Uncle Walt chuckled knowingly reaching over and ruffling my hair. "Yeah I suppose you're right. I was your age once too believe it or not." He added with a wink. "So I understand how important privacy is at this age. I've known for a while now we should stop using the baby monitor. I mean Jamie is getting older too, and like you said he isn't stupid and does sort of know things. I'm sure even though he can't say it for himself he doesn't like it either. I suppose women really don't understand such things." Mr. Weiler sighed rubbing his chin and getting quiet while he thought it over.
"Anyway Sam," Uncle Walt began patting my knee his voice booming in the lulling silence that had ensued making me flinch reflexively.
"I'm sure Aunt Harriet will come around, don't fret it. We'll just go in and the three of us will talk it over. Sam…Harriet really is a pushover once you get to know her. She isn't as stern as she comes across. Of course she's very protective like a mother bear when backed into a corner, but she does understand if given the chance." He nodded standing up motioning for me to pick up the plate of food.
"Let's go inside and get you something you can eat. We will tell her about your diet first. She's going to be pissed off at your father that's for sure, but I'm certain she will whip you up something in short order. Now the general store in town probably won't have what you need so we will have to work something out. Maybe the store in the big town where we go shopping at Fareway and Wal-Mart might have some of what you need, but by the sounds of things we might have to find some other ways to get the rest of the items." He added pausing for a moment by the stairs tugging on his ear like some sort of plan was beginning to form.
"So anyway, I'm thinking tomorrow we will head over to Blue Meadows, and I'll introduce you to Earl. He owns a big rig and has a route where he delivers supplies. He pops into town every Thursday and Monday just to say hey to his brother Henry, the guy you met in the General Store. On occasion he will unofficially drop off specialty items for people in these parts.
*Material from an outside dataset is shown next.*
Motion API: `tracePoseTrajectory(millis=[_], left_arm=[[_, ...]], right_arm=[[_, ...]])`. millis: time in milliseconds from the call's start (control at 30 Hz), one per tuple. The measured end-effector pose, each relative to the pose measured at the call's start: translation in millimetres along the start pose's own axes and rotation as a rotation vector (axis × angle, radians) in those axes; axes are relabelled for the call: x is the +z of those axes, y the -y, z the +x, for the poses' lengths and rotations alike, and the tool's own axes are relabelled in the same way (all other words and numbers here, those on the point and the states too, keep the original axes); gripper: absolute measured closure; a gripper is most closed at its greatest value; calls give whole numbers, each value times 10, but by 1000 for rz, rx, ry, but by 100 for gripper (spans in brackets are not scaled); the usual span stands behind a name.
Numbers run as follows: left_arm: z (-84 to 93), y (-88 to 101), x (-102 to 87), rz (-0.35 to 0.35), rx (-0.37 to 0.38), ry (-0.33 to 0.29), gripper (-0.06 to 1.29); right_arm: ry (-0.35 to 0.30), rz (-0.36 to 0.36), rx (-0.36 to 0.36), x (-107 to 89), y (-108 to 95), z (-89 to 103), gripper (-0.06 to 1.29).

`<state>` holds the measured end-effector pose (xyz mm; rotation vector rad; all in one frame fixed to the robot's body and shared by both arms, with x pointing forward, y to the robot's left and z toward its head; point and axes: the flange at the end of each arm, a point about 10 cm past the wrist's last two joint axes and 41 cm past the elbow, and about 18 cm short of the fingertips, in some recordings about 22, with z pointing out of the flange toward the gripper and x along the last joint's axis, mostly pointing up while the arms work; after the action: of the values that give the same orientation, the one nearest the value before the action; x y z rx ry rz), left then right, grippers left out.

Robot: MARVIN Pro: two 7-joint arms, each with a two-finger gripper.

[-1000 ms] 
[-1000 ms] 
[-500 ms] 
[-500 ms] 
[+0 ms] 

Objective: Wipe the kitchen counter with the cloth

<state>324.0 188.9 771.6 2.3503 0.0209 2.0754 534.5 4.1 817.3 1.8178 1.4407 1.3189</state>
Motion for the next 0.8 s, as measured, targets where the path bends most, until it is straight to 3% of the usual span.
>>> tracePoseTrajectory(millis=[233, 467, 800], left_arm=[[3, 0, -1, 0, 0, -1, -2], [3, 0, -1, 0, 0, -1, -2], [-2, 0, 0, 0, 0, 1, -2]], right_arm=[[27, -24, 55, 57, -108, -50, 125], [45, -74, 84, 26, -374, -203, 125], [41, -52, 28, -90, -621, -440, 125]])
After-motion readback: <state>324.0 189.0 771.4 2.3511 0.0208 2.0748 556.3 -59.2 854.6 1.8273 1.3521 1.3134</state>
We can make a grocery list for him, and see if he can pick up any food items you need from Des Moines since he is heading that way tomorrow." Mr. Weiler offered up making plans like everything was already settled motioning for me to follow him back down the steps so we could clear the air with Aunt Harriet.
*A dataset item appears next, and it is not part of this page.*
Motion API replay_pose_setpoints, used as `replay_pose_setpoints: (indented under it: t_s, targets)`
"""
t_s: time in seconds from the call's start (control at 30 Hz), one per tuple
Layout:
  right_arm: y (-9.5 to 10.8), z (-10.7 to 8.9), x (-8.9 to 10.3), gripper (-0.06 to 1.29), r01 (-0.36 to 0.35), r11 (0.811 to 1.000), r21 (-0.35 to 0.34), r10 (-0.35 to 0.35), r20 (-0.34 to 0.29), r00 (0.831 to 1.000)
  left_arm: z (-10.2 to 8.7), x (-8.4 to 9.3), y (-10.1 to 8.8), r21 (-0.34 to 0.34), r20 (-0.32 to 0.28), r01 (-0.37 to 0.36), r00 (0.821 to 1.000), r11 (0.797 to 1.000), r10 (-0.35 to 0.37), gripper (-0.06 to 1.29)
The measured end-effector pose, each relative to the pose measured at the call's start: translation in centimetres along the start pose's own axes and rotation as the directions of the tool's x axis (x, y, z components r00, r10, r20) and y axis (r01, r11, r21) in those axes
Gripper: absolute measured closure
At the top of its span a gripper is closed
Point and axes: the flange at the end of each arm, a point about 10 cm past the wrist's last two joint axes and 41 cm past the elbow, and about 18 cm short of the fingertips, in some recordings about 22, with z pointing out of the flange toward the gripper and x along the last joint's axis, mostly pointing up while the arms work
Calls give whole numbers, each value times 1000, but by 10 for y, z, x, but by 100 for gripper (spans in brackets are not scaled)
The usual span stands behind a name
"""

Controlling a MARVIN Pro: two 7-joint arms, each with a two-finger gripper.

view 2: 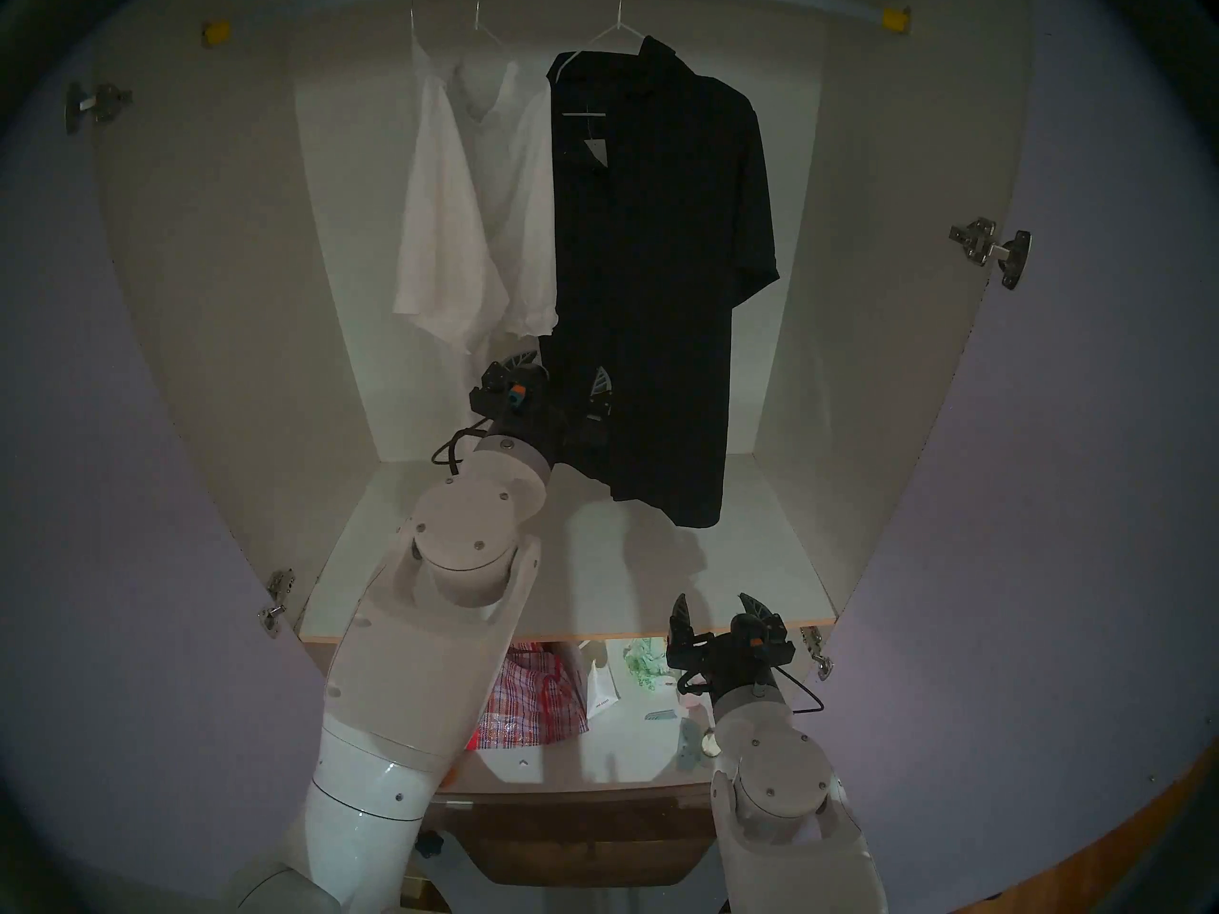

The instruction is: Move and arrange clothes and pants in the wardrobe

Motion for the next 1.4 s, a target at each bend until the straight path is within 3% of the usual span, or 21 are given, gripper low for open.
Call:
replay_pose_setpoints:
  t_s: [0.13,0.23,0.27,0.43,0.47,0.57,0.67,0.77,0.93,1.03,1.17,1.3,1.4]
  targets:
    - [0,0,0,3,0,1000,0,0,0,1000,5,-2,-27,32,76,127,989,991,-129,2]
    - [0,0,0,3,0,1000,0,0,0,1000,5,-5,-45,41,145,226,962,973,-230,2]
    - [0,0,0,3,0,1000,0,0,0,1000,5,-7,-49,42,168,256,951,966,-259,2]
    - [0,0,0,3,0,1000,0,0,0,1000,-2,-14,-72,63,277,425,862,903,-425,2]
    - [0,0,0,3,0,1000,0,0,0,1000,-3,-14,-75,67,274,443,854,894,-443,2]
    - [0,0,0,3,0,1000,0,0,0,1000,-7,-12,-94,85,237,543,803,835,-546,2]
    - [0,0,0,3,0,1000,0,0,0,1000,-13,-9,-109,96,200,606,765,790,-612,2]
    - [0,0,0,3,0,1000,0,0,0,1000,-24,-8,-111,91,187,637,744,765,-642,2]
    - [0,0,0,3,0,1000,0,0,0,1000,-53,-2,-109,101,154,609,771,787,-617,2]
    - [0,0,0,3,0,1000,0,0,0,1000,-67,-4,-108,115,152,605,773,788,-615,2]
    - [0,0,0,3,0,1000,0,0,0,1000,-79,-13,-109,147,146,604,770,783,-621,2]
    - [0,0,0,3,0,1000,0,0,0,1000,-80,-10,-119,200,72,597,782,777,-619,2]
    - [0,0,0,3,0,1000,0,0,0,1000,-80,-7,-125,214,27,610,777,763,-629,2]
For the first time in several days I began to feel better about things smiling at Uncle Walt's enthusiasm like everything finally made sense to him. In a way our little chat seemed to have cleared the air for both of us. I finally began to understand where Aunt Harriet was coming from. I still hoped we would be able to get rid of that damn baby monitor, and there were other things I was still confused about. Things like why Jamie always came from his baths completely dressed and sopping wet, why he didn't seem to be bothered by being naked in front of me when getting dressed, why he wasn't bothered by his obvious boners, but I figured I'd be finding out about a lot of things here in short order.
Of course there was no way I was going to ask about some things, like the whole naked and boner stuff, but still maybe asking about other things might lead to answers for some of my other questions. For now, the first order of business for me was to finally get a decent meal under my belt.